Great recipe if you are thinking of baking a softer sourdough bread. Oat porridge did the magic here. For so long, I have been adding different types of root vegetable puree into my bread dough knowing that they help to make my Pullman loaves and buns really fluffy. No chemical bread enhancer, no packaged dough conditioner, just steamed vegetables, how natural and nutritious does that sound?
So when I heard that there is a sourdough recipe out there enriched with oat porridge that makes it softer, of course, I want to try it. See how soft it turned out.
I used instant oatmeal to make the porridge instead of cooking rolled oats porridge over the stove. I also stick to baking my dough cold straight from the fridge and shaping my loaf just before baking. As for the rest of the instructions, I followed to a T, down right to coating the crust with rolled oats and giving the top with 4 snips with scissors to create that “zipper” look.
OAT PORRIDGE SOURDOUGH
adapted from the perfect loaf for oatmeal porridge: 250g boiling hot water 125g instant oatmeal 75g fed starter 350g+12g+12g water 350g of plain flour 150g whole wheat flour 10g sea salt
To prepare oat porridge, mix hot water to instant oatmeal and stir until a thick consistency is formed. Leave it aside to cool completely.
In a large mixing bowl, add fed starter to 350g of water and stir with a wooden spoon to mix well. Next, add plain flour, whole wheat flour, and mix with hand to form a dough with no dry flour is visible. Cover the bowl and leave this aside for 60 minutes.
Sprinkle sea salt over the dough and pour the remaining 12g water on top, and mix the salt, water into the dough by hand using squeezing action. The dough by now will appear very stretchable and doesn’t stick to the side of the bowl. Leave this aside for 30 minutes, cover the bowl with a lid or tea towel.

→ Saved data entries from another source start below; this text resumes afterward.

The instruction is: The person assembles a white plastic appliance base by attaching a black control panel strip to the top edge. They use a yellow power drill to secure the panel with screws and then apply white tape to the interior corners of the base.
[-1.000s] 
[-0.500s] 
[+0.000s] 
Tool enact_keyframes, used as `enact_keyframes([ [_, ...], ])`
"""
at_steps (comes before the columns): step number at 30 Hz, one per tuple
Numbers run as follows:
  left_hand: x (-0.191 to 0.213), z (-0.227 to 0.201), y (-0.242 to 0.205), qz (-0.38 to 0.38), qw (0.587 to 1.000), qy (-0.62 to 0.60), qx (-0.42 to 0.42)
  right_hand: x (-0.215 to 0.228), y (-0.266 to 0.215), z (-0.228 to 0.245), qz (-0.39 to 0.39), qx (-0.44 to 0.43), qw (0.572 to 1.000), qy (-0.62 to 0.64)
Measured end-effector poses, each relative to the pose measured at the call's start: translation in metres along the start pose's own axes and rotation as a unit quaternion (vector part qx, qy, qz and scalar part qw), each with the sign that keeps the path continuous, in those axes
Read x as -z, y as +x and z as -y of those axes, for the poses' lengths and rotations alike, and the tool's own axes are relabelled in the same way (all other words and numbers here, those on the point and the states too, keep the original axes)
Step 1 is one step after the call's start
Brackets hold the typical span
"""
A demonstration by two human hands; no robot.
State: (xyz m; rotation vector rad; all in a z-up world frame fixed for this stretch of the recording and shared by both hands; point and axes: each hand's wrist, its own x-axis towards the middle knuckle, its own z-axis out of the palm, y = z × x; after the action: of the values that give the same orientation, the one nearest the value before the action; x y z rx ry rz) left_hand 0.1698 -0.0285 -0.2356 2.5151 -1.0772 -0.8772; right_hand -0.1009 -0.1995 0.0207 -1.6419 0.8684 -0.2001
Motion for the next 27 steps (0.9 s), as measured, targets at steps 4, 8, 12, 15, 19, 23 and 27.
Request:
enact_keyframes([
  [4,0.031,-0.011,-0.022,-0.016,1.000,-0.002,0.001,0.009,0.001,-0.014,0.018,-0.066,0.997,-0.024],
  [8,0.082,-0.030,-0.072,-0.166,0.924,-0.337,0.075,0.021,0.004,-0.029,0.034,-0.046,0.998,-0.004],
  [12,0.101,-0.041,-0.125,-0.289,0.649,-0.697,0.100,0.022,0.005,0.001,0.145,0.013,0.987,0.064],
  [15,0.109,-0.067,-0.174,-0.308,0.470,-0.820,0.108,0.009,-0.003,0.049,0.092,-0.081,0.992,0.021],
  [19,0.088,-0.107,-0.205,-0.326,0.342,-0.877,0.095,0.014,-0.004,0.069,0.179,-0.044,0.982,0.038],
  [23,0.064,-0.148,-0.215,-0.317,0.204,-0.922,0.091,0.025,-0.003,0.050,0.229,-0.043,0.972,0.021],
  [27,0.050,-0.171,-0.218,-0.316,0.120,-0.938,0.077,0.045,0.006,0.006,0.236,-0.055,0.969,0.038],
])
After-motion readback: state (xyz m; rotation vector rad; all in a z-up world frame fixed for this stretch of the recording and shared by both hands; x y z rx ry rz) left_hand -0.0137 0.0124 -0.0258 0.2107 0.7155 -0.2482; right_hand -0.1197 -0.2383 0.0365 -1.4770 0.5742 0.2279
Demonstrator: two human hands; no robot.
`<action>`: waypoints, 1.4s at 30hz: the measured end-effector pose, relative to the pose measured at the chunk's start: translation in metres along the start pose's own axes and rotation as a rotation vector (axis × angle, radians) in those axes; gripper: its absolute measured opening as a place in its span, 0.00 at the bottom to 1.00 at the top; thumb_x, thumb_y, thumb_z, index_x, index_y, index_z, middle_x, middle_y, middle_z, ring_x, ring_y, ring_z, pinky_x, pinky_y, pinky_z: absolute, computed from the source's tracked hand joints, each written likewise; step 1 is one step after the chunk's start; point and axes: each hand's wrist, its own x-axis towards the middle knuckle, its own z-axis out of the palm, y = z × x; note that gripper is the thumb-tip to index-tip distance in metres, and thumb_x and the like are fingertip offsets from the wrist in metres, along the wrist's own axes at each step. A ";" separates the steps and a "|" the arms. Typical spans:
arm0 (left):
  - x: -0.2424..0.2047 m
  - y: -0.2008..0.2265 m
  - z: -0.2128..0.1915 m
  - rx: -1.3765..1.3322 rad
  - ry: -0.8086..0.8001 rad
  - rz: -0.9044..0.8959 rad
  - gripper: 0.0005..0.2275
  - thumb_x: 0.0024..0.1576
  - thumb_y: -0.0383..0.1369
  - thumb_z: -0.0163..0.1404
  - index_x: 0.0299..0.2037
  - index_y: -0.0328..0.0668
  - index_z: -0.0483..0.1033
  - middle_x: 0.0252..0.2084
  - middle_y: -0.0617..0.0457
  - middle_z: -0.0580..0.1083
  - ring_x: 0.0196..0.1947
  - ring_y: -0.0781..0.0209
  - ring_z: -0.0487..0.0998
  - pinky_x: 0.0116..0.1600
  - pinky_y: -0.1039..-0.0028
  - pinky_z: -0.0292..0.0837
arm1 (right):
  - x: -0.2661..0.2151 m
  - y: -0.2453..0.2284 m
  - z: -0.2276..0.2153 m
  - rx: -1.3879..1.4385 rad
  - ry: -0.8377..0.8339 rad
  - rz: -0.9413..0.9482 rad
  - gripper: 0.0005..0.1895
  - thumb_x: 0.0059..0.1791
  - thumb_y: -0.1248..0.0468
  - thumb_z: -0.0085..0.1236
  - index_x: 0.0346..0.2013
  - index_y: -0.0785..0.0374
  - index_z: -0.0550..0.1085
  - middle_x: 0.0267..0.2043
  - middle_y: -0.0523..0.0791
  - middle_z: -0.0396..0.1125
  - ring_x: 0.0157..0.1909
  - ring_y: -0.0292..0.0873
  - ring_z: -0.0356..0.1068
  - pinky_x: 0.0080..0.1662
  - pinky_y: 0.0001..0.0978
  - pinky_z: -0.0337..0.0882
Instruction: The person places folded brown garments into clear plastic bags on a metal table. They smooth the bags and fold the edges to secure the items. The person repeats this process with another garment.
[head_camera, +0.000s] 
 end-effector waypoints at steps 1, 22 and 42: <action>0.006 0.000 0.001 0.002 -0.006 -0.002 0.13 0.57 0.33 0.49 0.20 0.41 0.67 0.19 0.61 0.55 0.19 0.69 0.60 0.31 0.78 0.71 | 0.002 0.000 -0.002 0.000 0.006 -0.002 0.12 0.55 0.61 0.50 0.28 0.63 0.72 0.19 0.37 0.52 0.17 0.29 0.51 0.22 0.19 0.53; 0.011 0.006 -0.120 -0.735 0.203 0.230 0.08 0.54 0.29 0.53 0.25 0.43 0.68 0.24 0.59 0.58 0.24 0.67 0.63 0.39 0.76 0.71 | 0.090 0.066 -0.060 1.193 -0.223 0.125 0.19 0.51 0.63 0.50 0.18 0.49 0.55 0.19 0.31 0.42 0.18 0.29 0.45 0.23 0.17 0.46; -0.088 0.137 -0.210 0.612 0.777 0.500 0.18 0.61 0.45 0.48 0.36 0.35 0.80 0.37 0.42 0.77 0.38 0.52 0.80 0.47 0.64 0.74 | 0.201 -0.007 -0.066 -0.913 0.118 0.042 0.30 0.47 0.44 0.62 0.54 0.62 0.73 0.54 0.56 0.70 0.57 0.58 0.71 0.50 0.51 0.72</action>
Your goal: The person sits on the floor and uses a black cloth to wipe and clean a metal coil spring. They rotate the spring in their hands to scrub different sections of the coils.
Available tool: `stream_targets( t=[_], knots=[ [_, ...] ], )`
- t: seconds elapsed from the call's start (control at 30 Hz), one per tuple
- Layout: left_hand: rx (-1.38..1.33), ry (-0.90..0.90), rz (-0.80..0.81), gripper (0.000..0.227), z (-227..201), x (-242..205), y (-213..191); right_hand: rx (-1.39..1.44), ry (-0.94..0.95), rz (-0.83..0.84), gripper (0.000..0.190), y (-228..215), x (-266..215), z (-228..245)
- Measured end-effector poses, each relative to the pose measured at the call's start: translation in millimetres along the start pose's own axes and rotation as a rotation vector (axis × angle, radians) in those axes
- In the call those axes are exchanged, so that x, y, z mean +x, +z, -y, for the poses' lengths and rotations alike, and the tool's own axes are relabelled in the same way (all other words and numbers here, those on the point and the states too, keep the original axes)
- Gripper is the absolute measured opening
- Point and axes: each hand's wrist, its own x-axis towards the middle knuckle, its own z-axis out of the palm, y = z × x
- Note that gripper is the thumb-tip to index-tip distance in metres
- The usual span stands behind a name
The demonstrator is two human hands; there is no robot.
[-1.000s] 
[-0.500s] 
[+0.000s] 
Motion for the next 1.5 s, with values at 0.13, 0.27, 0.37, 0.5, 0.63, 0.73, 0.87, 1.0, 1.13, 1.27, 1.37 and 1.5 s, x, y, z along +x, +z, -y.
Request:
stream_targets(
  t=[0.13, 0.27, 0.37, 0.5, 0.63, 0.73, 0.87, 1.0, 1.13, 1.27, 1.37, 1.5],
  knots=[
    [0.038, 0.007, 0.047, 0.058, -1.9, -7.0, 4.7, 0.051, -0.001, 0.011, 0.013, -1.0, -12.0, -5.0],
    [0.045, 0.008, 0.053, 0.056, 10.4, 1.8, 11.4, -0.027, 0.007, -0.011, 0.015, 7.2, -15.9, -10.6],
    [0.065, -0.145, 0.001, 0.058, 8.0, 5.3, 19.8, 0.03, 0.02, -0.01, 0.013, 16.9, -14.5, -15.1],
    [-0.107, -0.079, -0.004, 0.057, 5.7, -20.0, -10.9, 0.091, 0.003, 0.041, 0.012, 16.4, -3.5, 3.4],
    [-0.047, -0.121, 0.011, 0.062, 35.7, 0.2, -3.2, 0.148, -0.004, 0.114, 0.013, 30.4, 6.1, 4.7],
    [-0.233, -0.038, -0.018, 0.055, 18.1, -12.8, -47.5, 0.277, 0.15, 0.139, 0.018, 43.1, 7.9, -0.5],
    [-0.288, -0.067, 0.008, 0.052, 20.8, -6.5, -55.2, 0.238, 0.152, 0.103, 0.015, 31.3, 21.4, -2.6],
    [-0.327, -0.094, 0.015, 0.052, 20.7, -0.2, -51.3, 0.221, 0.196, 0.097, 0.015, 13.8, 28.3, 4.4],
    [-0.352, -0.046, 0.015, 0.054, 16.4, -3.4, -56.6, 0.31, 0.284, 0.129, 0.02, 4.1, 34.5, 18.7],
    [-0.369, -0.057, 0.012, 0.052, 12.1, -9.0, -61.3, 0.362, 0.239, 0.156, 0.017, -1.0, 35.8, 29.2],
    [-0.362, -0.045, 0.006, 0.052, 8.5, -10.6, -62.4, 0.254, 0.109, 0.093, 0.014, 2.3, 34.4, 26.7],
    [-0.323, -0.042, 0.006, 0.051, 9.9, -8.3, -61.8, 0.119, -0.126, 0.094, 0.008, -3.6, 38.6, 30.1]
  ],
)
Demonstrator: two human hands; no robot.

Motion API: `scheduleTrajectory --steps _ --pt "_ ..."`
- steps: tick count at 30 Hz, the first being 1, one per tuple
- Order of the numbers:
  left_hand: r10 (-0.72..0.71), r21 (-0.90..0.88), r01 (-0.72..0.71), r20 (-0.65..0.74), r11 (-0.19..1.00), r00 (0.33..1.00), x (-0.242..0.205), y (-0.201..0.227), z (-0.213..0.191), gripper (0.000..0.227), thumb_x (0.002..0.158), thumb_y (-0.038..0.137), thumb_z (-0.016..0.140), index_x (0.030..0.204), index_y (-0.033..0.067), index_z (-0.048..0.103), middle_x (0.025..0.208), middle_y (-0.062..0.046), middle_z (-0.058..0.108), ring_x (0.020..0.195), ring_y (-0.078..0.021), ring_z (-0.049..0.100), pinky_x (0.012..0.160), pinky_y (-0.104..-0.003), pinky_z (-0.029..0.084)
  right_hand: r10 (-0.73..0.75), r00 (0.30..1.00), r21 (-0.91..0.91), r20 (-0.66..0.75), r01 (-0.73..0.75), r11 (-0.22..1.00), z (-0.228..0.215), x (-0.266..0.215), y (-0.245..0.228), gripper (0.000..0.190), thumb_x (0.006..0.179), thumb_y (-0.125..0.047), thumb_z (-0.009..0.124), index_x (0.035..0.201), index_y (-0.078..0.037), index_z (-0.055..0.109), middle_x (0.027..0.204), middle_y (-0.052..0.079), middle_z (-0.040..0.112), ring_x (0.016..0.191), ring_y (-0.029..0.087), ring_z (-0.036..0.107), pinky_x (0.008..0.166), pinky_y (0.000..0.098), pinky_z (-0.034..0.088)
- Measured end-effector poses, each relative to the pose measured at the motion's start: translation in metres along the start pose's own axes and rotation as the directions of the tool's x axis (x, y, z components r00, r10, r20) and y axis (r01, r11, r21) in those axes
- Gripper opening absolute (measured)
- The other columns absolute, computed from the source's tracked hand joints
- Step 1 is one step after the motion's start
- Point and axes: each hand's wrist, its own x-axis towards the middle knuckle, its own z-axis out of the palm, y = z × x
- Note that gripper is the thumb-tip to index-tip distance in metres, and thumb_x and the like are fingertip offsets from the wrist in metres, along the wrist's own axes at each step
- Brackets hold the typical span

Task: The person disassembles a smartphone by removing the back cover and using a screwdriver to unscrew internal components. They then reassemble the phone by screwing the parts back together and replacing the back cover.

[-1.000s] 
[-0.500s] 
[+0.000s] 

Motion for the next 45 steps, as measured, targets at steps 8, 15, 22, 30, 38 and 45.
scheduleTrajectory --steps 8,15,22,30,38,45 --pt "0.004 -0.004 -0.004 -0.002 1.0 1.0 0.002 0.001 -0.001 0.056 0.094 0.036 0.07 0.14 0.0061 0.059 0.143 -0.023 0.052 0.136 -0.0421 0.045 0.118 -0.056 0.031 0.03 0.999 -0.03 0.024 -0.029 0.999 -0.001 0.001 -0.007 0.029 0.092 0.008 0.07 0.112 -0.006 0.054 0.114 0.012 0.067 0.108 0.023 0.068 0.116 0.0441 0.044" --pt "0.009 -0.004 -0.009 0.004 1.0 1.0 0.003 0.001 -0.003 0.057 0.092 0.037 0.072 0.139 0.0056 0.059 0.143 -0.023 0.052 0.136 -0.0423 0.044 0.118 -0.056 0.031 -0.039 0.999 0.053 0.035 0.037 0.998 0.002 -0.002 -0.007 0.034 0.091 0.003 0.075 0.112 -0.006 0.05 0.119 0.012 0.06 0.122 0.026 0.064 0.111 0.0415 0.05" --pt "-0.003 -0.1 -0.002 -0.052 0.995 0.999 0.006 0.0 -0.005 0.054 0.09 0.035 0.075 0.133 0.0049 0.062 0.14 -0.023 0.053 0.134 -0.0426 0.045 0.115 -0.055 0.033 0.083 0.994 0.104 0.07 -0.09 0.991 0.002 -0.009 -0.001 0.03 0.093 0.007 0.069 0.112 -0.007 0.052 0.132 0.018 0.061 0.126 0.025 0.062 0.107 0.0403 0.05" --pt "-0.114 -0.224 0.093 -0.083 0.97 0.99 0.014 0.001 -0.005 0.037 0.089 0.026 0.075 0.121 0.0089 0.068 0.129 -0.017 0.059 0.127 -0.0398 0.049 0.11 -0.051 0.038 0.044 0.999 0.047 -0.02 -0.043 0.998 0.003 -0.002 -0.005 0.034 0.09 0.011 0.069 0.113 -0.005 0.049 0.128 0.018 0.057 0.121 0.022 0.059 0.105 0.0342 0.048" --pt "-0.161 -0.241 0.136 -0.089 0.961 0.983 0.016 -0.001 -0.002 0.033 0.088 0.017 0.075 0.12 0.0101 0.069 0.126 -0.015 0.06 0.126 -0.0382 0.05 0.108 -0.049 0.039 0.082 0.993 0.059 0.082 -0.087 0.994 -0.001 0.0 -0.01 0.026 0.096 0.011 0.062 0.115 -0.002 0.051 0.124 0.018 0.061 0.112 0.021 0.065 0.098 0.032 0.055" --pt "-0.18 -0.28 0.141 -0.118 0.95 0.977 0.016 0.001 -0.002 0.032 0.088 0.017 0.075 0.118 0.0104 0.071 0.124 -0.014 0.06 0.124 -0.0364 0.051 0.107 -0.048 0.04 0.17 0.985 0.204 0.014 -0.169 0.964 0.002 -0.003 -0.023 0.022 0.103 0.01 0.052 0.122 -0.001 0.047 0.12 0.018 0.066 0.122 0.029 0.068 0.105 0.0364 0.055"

After 30 minutes, incorporate oatmeal porridge to the dough in 4 separate additions, with each addition, folding the dough so that the porridge get mixed as uniformly as possible. The remaining 12g water can be added bit by bit if the dough feels too dry. You may not need to use up all the remaining water, stop once the dough feels wet enough since the oatmeal porridge is also providing hydration to the dough.
Do a series of turns 6 times at 30 minutes interval. With each turn, reach the dough from the bottom of the bowl and pull it up to tuck it to the opposite side of the bowl. Turn the bowl and repeat for another pull-stretch-tuck action for about 3 more times till one round is completed. Rest for 30 minutes and repeat this again till you complete 6 sets.
By the end of the 6th turn, cover the container and put the dough into the fridge for overnight retardation.
When ready to bake, preheat the oven to 250C. Take out the dough from the fridge and shape the cold dough tightly into a ball, while remaining careful not to break up too much of the air pockets that has built up inside the dough. Invert the dough onto a tray of rolled oats to coat the top part of the bread. Place the dough inside a floured dutch oven pot seam side downwards. To score, hold a pair of kitchen scissors almost parallel to the surface of the bread, making 4 snips across the top to create a “zipper” look.
Cover the pot and put it into the preheated oven bake for 40 minutes.
After 40 minutes, remove the cover, reduce the oven temperature to 220C and bake for another 30 minutes.
Cook on rack completely before slicing. I waited for 4 hours, as recipe suggest the bread need a longer “setting” time due to its higher hydration.